Quebec is ideally located for camping, with access to wilderness in almost all directions. The local culture is very outdoor-oriented, and winter is no reason to stay home.
The province of Quebec has more than 1m lakes, and exploring is often done by canoe. Much of Quebec’s forest is deciduous, erupting into green in spring. In the fall, the colours are spectacular, particularly with the flaming red maples. In winter, the low mountains are more visible through the bare trees.
Despite a climate of extremes, Quebec City sits at 46 degrees north, remarkably far south for an environment with such a long winter. With so much water in the region, Quebec’s clean air is humid and heavy.
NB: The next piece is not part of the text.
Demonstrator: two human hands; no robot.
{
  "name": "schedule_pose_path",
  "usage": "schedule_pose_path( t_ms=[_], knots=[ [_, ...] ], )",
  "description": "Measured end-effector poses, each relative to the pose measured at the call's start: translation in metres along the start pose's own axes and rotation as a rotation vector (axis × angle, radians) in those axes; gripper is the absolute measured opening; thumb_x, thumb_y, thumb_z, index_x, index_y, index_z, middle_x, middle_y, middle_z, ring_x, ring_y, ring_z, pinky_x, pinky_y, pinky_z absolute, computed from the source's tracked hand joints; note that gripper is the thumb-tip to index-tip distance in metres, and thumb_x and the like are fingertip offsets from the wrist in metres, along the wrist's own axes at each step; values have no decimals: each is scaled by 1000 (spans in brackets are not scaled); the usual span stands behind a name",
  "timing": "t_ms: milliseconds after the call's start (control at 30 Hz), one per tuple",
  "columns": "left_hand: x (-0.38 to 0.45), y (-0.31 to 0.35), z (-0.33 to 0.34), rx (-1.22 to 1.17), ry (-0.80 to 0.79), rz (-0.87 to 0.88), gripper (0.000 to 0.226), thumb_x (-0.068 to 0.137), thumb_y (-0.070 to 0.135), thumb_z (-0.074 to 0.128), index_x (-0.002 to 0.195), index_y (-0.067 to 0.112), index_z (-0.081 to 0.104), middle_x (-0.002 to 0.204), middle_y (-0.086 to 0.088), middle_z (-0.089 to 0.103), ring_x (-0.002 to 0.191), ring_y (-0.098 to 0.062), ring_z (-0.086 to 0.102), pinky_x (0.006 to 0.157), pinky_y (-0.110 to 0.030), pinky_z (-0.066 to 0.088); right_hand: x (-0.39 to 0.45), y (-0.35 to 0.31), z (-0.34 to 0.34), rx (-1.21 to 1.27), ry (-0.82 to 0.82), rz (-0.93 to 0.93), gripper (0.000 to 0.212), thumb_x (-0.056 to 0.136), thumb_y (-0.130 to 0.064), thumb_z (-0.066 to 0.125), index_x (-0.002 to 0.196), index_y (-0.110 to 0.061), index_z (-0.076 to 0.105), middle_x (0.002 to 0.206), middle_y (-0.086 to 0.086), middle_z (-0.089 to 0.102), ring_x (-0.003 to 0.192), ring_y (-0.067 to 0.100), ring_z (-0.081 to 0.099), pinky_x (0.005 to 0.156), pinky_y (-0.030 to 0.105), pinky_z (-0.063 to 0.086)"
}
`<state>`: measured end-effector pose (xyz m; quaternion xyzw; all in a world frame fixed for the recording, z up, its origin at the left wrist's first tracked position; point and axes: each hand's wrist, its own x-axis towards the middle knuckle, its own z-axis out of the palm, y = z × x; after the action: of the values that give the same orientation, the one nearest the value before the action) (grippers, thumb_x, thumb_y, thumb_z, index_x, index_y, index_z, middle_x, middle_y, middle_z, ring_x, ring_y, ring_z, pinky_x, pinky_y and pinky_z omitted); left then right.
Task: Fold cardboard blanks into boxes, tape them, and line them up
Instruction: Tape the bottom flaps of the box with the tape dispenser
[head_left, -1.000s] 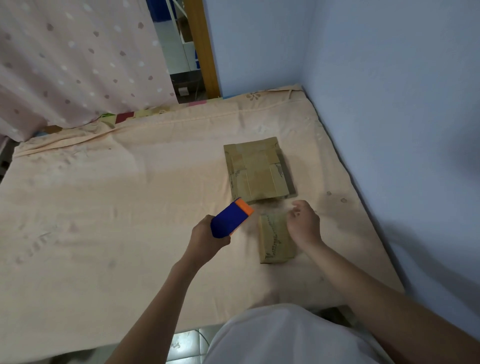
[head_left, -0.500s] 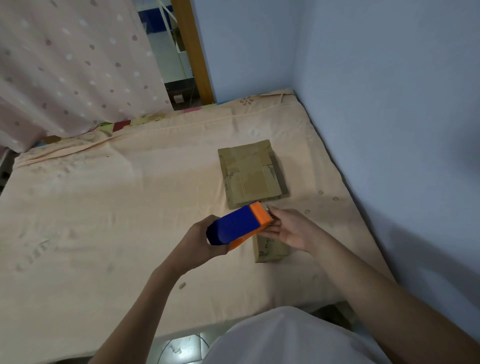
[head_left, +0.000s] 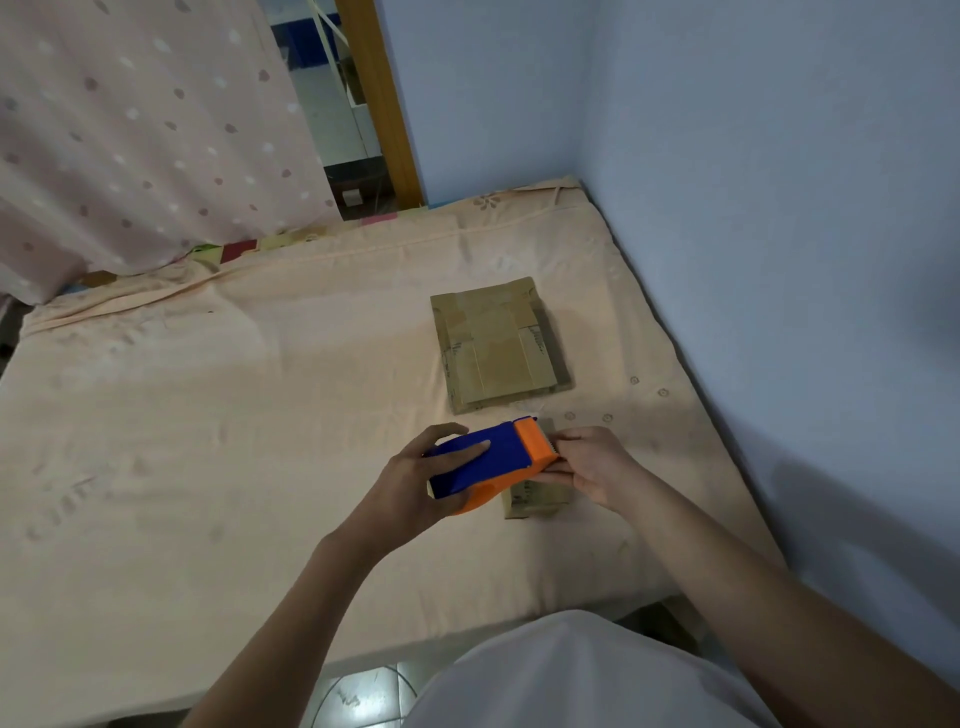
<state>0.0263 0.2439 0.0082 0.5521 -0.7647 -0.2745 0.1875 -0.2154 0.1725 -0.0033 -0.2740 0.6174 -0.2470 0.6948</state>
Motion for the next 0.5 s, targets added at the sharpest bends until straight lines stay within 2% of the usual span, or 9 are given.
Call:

Summer can be hot and sees an abundance of mosquitoes and mean little black flies, so come prepared.
Only minutes up the north coast from Quebec City, Orleans Island is a charming retreat. The island is agricultural, and you’ll see berries for sale along the roads. There are several small communities on the island and the southern tip offers nice views of Quebec City, Cape Diamond and the narrowing of the river. There are camping options on the far eastern tip of the island, which can be reached by bicycle or car.
The ski and camping resort of Mont-Sainte-Anne, just over 30 minutes from Quebec City, is located up the north coast of the Saint Lawrence river. During summer, this is a great area to camp, with mountain biking, hiking and climbing on offer. If you’re lucky, the wind off the river will help to scare off some the bugs. There are restaurants and grocery stores close by.
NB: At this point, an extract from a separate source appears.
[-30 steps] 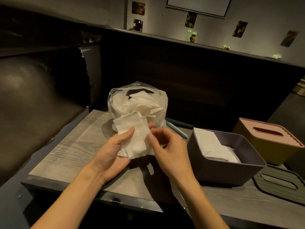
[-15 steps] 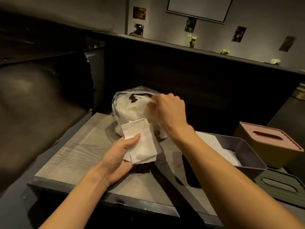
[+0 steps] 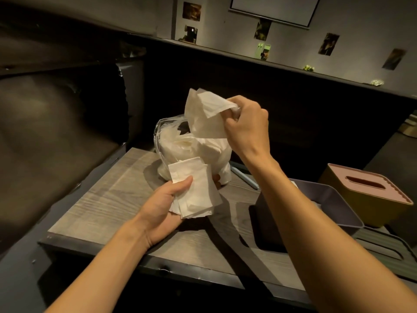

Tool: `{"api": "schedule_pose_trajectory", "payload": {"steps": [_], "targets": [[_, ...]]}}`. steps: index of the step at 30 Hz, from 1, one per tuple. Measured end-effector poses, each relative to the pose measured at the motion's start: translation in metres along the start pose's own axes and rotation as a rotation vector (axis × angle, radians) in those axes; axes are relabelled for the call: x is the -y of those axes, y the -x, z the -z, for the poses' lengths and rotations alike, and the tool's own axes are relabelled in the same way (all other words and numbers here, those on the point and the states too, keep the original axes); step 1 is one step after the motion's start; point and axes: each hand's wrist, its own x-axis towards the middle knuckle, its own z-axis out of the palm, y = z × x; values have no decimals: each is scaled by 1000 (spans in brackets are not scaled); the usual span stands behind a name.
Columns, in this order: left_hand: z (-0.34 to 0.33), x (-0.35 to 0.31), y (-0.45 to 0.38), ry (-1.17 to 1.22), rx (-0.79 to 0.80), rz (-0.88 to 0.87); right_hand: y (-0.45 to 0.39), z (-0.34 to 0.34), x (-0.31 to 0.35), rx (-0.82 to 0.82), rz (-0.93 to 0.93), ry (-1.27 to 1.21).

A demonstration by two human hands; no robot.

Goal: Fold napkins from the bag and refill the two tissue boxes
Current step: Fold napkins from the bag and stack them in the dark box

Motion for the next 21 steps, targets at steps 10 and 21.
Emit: {"api": "schedule_pose_trajectory", "payload": {"steps": [10, 21], "targets": [[-3, 2, -1, 36, -9, -63, 108, 6, -6, 181, -617, -847], [-8, 7, 3, 15, 97, -79, 150, -16, -24, 39, -633, -635]]}}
A short drive north of Quebec City, in the Stoneham resort area, this camping area is highly developed and geared towards RVs and camper vans, which are very common in Quebec. The campsite is in the Laurentian Mountains and is fully serviced; it also has a swimming pool. There are many outdoor activities in the area, and it’s a good base from which to visit the city.
You’ll find this campsite some three hours’ drive up the north coast from Quebec City. Tadoussac’s origins are Inuit, and the area is famous for whale and dolphin watching, as well as cruising up the Saguenay Fjord. The camping area in town offers cabins as well as sites to pitch your tent.
Less than an hour northwest of Quebec City, Lake Saint Joseph is a popular beach area. The campsite, which is geared towards RVs, is located on the shores of the lake. The site has electric hook-up and wifi. The water is warm enough to swim in and the beach has kayak and canoe rentals, volleyball nets and all the attractions of a summer camp.
This full-service camping centre is located slightly east of Lévis on the south shore of the Saint Lawrence river. Staying in Lévis offers easy access to Quebec City via a ferry across the river. It arrives directly into Old Quebec and offers the best photos of the Château Frontenac Hotel. This camping area is also a good base from which to explore the south shore region of the Saint Lawrence river, which connects to the Gaspé region and New Brunswick.